# REQUIRED ACTION:
Copy each line of the data below with the word "bottle".

# Data extracted from a collection:
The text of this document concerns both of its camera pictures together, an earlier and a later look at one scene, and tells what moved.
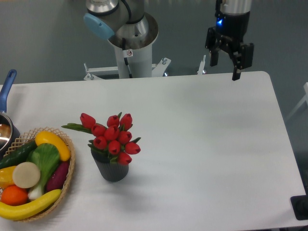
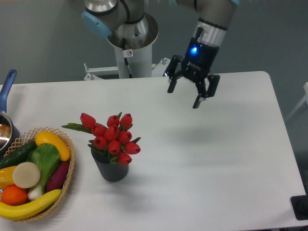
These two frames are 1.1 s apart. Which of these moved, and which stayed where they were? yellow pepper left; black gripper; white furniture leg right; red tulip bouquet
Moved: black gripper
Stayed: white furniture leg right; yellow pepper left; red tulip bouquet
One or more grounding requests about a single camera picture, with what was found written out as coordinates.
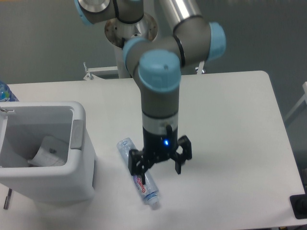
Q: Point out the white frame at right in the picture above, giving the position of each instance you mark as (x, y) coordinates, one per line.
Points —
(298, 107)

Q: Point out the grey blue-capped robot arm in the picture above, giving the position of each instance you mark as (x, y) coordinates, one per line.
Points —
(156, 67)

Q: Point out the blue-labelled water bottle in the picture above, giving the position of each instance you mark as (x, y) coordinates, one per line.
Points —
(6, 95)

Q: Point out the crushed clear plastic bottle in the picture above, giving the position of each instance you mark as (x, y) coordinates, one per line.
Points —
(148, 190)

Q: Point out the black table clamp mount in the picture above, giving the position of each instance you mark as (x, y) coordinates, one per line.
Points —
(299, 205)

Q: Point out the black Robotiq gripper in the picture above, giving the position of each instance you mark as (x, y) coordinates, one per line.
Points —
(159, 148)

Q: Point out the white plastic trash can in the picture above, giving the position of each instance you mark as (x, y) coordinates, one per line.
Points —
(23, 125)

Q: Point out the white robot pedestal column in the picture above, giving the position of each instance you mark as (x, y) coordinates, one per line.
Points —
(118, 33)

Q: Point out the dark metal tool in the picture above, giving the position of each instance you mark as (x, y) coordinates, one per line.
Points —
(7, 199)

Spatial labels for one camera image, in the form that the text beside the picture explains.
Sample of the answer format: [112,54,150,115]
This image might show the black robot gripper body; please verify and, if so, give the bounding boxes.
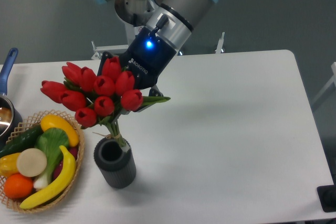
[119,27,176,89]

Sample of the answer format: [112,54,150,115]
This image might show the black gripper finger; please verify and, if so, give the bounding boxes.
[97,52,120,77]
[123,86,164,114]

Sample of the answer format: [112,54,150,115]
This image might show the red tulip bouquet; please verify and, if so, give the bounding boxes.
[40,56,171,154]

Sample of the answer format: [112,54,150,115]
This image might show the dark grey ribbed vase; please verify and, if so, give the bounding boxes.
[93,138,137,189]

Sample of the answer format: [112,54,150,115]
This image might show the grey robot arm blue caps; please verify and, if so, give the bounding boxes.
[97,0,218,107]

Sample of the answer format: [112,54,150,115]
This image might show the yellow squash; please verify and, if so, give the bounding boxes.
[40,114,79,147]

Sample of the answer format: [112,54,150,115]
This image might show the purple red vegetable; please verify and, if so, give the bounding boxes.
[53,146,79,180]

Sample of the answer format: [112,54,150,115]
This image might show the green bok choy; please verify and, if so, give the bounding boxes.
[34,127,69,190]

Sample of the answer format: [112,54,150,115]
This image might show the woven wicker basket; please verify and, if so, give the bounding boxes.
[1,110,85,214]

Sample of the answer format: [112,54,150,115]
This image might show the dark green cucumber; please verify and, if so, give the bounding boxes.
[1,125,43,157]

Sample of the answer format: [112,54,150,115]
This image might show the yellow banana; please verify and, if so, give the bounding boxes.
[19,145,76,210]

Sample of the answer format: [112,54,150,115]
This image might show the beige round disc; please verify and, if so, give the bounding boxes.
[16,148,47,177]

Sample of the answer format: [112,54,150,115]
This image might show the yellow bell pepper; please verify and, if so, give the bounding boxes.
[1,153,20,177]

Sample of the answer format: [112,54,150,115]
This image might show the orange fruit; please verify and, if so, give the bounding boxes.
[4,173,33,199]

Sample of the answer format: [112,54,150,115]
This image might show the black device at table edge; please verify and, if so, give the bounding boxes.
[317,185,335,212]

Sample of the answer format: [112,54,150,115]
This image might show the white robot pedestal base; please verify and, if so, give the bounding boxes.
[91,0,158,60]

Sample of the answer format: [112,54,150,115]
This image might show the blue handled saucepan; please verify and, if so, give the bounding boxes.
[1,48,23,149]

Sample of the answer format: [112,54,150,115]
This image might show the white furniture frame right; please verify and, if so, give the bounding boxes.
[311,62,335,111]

==

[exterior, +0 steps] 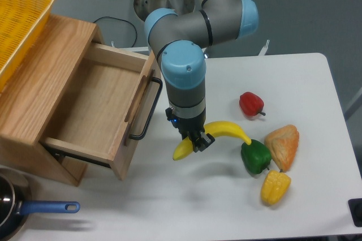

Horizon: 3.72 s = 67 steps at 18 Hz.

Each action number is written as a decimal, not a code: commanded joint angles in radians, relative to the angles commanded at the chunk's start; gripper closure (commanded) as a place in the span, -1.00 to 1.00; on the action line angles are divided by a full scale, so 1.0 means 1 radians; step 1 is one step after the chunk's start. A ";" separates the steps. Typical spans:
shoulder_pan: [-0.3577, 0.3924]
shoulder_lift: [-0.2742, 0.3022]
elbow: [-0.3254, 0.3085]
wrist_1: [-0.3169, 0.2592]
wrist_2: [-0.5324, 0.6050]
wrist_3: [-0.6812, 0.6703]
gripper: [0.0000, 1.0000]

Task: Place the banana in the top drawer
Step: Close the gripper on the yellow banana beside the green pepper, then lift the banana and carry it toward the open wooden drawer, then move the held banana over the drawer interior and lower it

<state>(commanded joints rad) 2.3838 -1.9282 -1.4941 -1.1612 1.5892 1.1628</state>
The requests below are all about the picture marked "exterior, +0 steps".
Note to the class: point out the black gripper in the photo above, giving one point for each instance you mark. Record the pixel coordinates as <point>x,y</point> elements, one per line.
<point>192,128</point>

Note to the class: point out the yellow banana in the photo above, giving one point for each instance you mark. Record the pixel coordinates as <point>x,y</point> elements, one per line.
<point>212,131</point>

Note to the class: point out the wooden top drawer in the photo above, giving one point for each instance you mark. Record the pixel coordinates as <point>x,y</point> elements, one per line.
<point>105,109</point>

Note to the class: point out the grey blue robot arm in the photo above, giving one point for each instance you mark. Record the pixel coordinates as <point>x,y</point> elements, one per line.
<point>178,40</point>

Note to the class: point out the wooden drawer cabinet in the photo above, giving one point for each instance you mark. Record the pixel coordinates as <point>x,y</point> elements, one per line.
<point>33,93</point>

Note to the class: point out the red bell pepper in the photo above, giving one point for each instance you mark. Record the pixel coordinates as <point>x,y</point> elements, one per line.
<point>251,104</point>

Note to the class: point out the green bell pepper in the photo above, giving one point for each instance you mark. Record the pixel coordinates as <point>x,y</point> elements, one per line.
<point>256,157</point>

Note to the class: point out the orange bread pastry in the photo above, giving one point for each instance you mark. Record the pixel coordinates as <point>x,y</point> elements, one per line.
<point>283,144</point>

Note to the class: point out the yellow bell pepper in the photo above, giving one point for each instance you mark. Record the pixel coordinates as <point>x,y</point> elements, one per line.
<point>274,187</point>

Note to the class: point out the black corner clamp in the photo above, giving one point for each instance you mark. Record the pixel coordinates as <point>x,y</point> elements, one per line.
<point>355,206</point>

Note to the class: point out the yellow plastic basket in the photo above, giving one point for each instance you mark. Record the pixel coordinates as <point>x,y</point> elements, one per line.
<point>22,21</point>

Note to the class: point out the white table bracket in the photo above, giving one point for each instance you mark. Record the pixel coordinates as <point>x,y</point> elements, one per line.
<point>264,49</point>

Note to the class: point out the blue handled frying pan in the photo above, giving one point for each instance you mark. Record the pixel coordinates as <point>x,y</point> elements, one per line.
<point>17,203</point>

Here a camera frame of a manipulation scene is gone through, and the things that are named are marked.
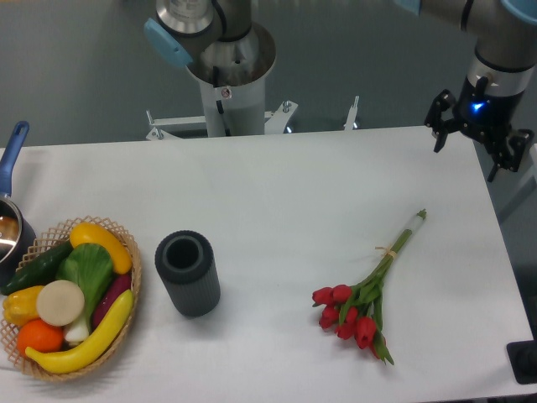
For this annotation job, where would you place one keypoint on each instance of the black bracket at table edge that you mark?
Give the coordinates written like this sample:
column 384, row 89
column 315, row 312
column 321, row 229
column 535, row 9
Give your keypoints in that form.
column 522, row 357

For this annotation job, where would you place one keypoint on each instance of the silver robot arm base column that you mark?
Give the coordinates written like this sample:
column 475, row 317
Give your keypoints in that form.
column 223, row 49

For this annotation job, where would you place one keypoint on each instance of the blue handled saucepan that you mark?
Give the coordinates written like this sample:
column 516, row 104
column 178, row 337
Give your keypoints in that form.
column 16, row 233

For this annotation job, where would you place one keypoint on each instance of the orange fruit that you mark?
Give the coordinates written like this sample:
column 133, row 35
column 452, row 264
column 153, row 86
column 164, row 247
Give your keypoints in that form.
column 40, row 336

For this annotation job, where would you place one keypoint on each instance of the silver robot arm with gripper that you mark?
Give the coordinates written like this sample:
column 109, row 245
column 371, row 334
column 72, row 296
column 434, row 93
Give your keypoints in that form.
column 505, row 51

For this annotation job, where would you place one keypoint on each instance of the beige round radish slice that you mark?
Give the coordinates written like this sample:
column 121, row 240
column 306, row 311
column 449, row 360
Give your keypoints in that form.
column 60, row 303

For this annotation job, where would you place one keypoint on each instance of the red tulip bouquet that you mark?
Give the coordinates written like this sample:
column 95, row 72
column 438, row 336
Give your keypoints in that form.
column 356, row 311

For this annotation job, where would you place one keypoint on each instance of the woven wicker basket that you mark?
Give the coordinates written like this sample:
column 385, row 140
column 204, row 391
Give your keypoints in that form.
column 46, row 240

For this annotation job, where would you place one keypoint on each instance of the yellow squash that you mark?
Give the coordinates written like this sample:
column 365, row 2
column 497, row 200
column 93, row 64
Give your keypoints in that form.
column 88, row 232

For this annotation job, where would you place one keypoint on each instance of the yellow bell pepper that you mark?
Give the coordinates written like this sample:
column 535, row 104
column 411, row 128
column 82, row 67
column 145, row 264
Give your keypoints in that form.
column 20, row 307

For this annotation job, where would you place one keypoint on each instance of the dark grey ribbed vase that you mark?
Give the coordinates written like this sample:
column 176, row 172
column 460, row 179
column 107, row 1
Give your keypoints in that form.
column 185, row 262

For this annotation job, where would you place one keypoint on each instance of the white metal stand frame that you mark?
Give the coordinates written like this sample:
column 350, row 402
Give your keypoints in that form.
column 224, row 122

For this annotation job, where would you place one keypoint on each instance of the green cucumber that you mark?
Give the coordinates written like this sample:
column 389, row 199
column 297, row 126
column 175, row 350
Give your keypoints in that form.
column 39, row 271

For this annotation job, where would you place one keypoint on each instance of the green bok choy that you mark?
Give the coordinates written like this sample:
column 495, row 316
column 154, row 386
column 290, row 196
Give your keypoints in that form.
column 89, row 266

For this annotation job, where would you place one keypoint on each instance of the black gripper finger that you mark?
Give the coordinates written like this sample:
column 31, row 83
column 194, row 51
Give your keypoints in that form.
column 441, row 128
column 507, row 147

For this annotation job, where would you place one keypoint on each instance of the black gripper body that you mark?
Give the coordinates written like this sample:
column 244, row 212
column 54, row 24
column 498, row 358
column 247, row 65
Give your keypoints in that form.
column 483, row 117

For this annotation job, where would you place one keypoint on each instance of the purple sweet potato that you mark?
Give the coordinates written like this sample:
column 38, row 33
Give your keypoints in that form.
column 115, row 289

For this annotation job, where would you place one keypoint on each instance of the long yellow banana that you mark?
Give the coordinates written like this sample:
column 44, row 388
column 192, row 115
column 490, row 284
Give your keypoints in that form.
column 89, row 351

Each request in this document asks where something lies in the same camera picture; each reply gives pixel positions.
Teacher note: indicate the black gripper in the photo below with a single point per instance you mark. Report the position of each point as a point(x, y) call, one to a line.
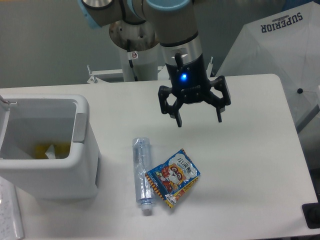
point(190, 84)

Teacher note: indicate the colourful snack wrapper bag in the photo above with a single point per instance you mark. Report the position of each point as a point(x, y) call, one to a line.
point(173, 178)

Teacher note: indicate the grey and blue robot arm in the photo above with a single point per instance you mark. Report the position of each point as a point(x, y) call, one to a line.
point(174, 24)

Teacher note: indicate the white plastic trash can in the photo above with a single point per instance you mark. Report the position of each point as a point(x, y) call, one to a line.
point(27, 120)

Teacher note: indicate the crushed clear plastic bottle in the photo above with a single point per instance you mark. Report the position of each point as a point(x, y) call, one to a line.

# SOLUTION FOR THIS TASK:
Q: Point out the blue-labelled water bottle in the picture above, giving the position of each instance you mark as (x, y) coordinates, one per line.
Q: Point out the crushed clear plastic bottle in the picture above, giving the position of each instance you mark as (x, y) coordinates, one per line.
Teacher note: indicate the crushed clear plastic bottle in the photo above with a single point per instance you mark. Report the position of each point as a point(x, y) call, one to a line.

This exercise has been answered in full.